容久陰惻惻地瞥了眼門口,察覺對方想要離開的腳步後,頓時更生氣了。
就在這時,門外響起了沈鶯歌略帶討好的聲音。
「督主,適才也是一時情急,我可並未想過趁機尋歡作樂,更沒有想擅離職守啊!」
她會這麼說,全是因為想到了上次來拈花閣時,容久就以這個理由處置了一個挑釁他的人。
而她剛才與南柯的姿勢,在不知前情的人看來,確實有點……好吧,是非常曖昧。
容久鬆了松牙關,冷哼一聲。
他豈會看不出來,那滿地狼藉,都是因為這傢伙救南柯而造成的。
但這也並不能撫平他心中因自己情緒一時失控而造成的怒意。
果然,當初就不應該留下這人,明知對方心懷不軌,他還一而再,再而三的忍讓。
他一定是昏了頭才會做出這等蠢事。
沈鶯歌聽見屋裡的人沒出聲,以為是自己猜的不對,繼續道:「摔壞的東西我也會自己賠的,不會讓錦衣衛出錢。

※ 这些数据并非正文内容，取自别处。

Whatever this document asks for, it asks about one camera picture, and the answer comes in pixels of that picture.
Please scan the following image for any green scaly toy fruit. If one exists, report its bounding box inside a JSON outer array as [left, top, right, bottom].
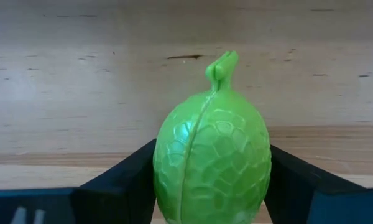
[[152, 50, 272, 224]]

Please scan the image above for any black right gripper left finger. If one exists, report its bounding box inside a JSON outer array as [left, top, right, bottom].
[[76, 138, 158, 224]]

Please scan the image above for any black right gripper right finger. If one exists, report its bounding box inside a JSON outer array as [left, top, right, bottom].
[[264, 144, 366, 224]]

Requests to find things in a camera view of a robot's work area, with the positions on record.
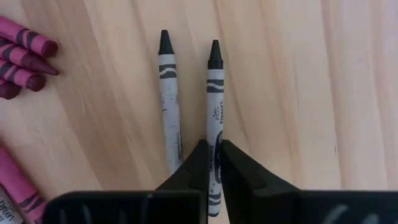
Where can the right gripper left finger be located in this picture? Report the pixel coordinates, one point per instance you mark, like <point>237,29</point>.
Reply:
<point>186,205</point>

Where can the black crayon grey wrapper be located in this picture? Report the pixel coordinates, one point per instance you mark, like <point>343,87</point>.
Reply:
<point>215,102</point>

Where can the pink crayon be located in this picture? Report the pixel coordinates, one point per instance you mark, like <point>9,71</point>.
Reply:
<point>28,37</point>
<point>28,59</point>
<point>25,77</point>
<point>18,186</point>
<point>7,90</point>

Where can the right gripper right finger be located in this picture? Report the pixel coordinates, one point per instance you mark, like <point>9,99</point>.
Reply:
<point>264,202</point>

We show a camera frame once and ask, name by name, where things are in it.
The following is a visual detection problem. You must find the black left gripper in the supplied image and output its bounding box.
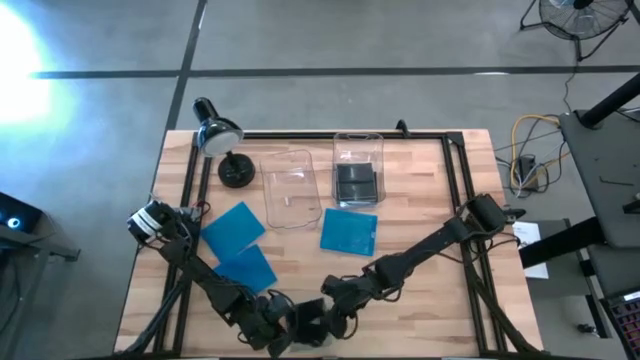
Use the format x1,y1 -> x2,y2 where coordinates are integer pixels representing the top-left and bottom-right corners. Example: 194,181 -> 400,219
239,292 -> 302,359

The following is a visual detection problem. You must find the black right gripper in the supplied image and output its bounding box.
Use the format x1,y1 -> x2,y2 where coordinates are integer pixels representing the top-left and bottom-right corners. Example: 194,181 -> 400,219
318,273 -> 367,342

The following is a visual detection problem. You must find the black clear jewel case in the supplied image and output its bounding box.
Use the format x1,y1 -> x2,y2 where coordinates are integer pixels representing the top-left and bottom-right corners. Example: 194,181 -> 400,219
335,162 -> 377,199
337,182 -> 380,207
291,298 -> 332,348

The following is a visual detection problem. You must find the blue jewel case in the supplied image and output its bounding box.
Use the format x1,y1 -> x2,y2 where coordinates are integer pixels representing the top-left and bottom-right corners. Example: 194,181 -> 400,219
213,243 -> 279,297
199,201 -> 267,263
319,207 -> 380,258

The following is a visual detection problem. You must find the clear plastic bin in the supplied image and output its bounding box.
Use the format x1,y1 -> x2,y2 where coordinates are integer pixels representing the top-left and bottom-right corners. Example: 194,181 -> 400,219
258,148 -> 324,232
331,131 -> 388,209

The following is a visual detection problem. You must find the black desk lamp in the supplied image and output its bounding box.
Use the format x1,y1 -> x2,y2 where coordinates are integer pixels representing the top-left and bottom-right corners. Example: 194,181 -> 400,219
192,97 -> 258,190

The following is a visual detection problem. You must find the white paper sheet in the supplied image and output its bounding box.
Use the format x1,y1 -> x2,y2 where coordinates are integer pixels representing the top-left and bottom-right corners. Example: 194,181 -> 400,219
511,220 -> 550,280

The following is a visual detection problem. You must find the black side bench beam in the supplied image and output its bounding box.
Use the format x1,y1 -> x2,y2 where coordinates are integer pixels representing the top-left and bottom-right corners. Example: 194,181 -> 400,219
518,215 -> 609,269

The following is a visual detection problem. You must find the black power strip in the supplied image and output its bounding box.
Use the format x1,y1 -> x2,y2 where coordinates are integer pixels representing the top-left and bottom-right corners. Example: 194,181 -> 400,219
516,153 -> 541,193

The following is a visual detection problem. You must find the black floor stand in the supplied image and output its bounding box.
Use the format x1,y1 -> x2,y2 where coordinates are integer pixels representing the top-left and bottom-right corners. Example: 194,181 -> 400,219
0,227 -> 82,264

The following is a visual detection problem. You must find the black box with blue light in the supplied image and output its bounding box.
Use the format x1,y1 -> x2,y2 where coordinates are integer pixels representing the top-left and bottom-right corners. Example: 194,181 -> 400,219
0,191 -> 45,235

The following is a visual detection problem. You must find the laptop with lit keyboard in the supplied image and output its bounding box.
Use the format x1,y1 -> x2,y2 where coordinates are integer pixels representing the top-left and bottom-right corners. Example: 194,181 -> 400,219
601,289 -> 640,360

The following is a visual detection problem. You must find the grey cart top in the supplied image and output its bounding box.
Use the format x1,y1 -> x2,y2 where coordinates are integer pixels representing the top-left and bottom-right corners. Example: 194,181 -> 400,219
558,107 -> 640,250

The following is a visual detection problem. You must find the black diagonal pole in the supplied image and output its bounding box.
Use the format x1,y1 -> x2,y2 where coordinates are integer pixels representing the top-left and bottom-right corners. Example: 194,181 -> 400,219
578,73 -> 640,130

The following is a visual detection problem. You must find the black floor fan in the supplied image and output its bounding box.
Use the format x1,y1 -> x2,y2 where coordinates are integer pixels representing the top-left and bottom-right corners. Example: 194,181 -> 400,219
518,0 -> 635,63

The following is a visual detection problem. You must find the black aluminium table frame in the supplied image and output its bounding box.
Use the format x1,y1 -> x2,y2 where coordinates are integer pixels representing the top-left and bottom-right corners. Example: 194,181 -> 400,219
112,129 -> 544,360

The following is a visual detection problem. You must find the yellow cable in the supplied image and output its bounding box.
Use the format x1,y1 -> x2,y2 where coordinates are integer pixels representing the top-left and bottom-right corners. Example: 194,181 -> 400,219
509,113 -> 572,189

」
等她絞盡腦汁,將所有細節翻來覆去地想過一遍,也實在找不出容久生氣的理由之後,無奈地嘆了口氣。
「……好吧,那我不打擾了,你早點休息,我先走了。」
沈鶯歌撇撇嘴,轉身就要離開。
卻聽身後咔噠一聲輕響,容久站在門邊,面色如常。
「你想走哪去?」
沈鶯歌呆了下,小聲試探道:「走……回北鎮撫司?」
畢竟拈花閣這樣的銷金窟,她可沒有那麼多銀子在這裡住一晚。
容久冷笑了聲:「再飛回去?」
「額……」
沈鶯歌想了想,也覺得不太妥當,但又沒有更好的辦法,只能沉默如鵪鶉,以防再不小心觸及哪根導火索。
容久拂袖轉身:「滾進來。」
他今晚若不讓這傢伙進門,明早只怕就要去樓上提人了。